Page MenuHomeSoftware Heritage

enable metadata injection from loader core
ClosedPublic

Authored by moranegg on Nov 8 2017, 5:19 PM.

Details

Summary

explicit implementation of this method should be in the sub class

Depends on a future diff to adapt the storage persistence of the origin_metadata (to sandbox the tool/provider bootstrap)

Diff Detail

Repository
rDLDBASE Generic VCS/Package Loader
Lint
Automatic diff as part of commit; lint not applicable.
Unit
Automatic diff as part of commit; unit tests not applicable.

Event Timeline

ardumont requested changes to this revision.Nov 8 2017, 5:29 PM

Just remove the comment and it's good to go.

swh/loader/core/loader.py
776

The comment is not necessary since you explicit it in the method's docstring :)

This revision now requires changes to proceed.Nov 8 2017, 5:29 PM
olasd requested changes to this revision.Nov 8 2017, 5:36 PM
olasd added a subscriber: olasd.

I think metadata should be added after the data has been fetched (maybe in store_data()?), as it might not be available before.

The critical part of loading metadata is the storage calls, so that's really what should be implemented here, as send_origin_metadata / send_origin_visit_metadata functions that call the underlying storage methods.

I think metadata should be added after the data has been fetched (maybe in store_data()?), as it might not be available before.

We are biased by the deposit (we do have it before).

But indeed, sounds more extensible that way.
Plus, we keep the symmetry with other objects (origin, content, directory, revision...).

The critical part of loading metadata is the storage calls, so that's really what should be implemented here, as send_origin_metadata / send_origin_visit_metadata functions that call the underlying storage methods.

Right.

  • Refactor adding origin_metadata to the loaders
In D266#5422, @olasd wrote:

I think metadata should be added after the data has been fetched (maybe in store_data()?), as it might not be available before.

ack but I'm keeping it in store_metadata()

The critical part of loading metadata is the storage calls, so that's really what should be implemented here, as send_origin_metadata / send_origin_visit_metadata functions that call the underlying storage methods.

Excellent remark
now store_metadata() is in the generic load and implemented in the sub class calling for send_origin_metadata() which is doing the actual exchanges with storage.

  • Change metadata provider and tool as additional config

Huh?

I think you arc diff --update the wrong diff. It should have beem arc diff --update D265.

swh/deposit/api/private/deposit_read.py
88 ↗(On Diff #893)

I don't think you need it for that endpoint.
That might be a remnant from your tests :)

Sorry about the mix-up, here it is again..

  • Refactor adding origin_metadata to the loaders
swh/loader/core/loader.py
258

It did not shock me earlier but still.

This shows that it should be better to hide the resolution of the tool and the provider in swh-storage.
Instead of 1 request to store the metadata, we do 3 for each call.

Maybe a FIXME for later?

Sorry about the mix-up, here it is again..
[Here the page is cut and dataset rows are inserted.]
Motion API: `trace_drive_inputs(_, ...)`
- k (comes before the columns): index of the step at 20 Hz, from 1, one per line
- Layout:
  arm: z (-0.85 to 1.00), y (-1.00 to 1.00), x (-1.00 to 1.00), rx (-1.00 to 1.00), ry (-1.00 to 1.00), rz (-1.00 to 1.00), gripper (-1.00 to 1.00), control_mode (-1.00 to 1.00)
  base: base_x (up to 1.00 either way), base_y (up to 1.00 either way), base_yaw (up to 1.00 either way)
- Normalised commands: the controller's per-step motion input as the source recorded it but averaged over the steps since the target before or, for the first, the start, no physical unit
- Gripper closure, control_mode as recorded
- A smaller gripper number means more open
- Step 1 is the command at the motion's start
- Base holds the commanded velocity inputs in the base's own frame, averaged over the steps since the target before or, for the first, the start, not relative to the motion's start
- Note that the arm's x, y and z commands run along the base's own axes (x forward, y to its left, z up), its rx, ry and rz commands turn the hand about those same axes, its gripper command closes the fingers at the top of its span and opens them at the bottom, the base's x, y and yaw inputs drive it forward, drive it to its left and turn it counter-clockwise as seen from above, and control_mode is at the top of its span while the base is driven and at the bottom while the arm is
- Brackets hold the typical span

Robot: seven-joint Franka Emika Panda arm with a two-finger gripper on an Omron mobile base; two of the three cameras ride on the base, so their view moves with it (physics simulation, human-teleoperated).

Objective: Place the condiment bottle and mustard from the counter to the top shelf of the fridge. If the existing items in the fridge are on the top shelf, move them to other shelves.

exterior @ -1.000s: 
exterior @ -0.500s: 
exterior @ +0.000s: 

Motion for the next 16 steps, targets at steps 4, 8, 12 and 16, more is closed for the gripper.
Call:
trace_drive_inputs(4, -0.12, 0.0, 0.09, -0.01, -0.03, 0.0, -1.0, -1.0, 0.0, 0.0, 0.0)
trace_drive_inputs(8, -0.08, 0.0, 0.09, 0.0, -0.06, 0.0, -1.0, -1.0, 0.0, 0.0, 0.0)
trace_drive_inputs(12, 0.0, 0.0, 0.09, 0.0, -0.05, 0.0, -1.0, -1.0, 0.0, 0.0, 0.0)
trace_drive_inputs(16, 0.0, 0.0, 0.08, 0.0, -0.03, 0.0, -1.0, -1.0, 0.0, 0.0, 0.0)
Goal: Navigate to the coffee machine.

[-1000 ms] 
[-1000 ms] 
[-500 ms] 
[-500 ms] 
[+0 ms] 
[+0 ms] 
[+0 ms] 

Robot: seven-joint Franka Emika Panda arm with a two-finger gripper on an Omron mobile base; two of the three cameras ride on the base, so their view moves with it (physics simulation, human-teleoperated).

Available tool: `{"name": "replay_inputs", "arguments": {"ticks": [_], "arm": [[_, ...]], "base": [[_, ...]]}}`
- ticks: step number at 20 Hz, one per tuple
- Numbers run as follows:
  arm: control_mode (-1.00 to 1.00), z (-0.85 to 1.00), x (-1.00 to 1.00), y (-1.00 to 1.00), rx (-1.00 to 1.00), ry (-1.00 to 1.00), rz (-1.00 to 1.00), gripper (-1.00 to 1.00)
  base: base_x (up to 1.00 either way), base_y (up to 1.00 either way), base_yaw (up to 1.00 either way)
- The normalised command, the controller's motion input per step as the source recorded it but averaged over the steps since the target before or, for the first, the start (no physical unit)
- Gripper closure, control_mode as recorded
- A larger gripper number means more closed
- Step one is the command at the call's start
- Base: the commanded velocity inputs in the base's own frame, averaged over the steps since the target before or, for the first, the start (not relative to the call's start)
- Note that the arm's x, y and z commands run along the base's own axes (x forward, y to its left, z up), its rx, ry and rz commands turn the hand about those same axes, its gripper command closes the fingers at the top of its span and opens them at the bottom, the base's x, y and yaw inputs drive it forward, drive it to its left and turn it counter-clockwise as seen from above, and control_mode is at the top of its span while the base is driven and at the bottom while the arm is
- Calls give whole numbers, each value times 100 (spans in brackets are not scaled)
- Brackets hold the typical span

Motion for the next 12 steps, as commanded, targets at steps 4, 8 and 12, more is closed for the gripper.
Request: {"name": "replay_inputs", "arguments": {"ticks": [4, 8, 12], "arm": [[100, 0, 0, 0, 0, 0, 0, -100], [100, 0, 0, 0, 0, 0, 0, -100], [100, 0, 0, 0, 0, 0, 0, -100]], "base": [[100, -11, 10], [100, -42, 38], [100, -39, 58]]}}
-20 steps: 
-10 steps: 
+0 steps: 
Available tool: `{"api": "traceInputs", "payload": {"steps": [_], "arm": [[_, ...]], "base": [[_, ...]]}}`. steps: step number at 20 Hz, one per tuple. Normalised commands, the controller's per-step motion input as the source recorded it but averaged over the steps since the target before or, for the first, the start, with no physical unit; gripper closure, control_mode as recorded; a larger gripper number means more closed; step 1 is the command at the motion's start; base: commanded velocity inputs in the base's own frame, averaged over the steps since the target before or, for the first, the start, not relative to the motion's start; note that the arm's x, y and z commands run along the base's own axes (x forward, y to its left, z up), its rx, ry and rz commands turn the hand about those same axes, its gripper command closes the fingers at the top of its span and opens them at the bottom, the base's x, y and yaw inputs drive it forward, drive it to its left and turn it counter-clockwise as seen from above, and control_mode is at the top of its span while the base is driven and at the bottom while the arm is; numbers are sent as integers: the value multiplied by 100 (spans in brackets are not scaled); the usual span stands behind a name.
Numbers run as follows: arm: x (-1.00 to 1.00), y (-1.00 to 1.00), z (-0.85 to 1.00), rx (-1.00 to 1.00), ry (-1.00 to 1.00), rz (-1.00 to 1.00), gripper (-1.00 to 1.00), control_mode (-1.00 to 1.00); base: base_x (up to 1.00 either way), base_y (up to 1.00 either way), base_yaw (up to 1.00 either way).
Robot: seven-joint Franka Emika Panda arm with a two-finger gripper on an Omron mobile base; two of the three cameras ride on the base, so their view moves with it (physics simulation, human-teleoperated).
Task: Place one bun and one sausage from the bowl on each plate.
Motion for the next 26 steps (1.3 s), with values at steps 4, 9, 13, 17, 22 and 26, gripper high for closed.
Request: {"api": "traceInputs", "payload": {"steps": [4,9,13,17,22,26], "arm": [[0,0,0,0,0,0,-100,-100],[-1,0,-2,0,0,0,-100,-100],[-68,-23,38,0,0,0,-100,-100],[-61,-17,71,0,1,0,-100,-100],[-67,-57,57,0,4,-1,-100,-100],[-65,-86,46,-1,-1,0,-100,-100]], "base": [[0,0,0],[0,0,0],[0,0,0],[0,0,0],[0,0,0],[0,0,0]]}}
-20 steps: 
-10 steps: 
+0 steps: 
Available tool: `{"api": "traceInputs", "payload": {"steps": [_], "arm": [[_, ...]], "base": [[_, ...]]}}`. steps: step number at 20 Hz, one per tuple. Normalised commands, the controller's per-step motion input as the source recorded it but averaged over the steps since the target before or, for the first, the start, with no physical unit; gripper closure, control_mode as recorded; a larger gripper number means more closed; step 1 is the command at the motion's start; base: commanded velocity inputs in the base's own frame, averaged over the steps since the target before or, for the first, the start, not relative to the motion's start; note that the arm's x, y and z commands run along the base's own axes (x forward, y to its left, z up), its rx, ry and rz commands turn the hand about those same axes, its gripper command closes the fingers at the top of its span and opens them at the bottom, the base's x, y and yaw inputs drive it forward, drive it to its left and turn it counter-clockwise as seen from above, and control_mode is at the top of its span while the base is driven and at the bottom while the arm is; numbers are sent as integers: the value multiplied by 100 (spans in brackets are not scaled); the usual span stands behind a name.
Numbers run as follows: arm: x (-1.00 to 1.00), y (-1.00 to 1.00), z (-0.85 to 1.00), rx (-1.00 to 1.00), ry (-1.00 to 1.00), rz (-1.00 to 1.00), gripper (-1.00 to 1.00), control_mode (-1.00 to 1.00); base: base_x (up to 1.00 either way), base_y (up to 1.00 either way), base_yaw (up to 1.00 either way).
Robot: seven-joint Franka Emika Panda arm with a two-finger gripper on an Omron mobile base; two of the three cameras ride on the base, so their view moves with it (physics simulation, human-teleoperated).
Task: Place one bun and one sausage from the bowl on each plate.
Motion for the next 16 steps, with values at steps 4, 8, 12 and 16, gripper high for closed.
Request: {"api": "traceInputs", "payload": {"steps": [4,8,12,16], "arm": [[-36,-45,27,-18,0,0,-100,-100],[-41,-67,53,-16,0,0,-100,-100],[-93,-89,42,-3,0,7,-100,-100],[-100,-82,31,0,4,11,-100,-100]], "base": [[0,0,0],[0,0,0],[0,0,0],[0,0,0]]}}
no worries there, it happens :)

moranegg added inline comments.
swh/loader/core/loader.py
258

Yes you are right.
and after your conversation with olasd yesterday about self-contained tools, seems like they should be created on the fly if missing so we don't need to store the data in swh-data.sql.

It's time to open a new diff on storage for this, and have the storage resolve the missing data.

  • Refactor adding origin_metadata to the loaders
ardumont added inline comments.
swh/loader/core/loader.py
258

Thinking more about this.

I realize that what's stands out here is not so much the 3 requests.
It is really that it is done at the same place (which is for example a divergence from all other methods).
When we call that method, we should really have all we need to just store the metadata.

I think what we should do here is decoupling the origin_metadata creation from the tool and the provider creation.
A way to do this is opening new methods here for the tool and provider creation (send_tool, send_provider or better name if you have some :).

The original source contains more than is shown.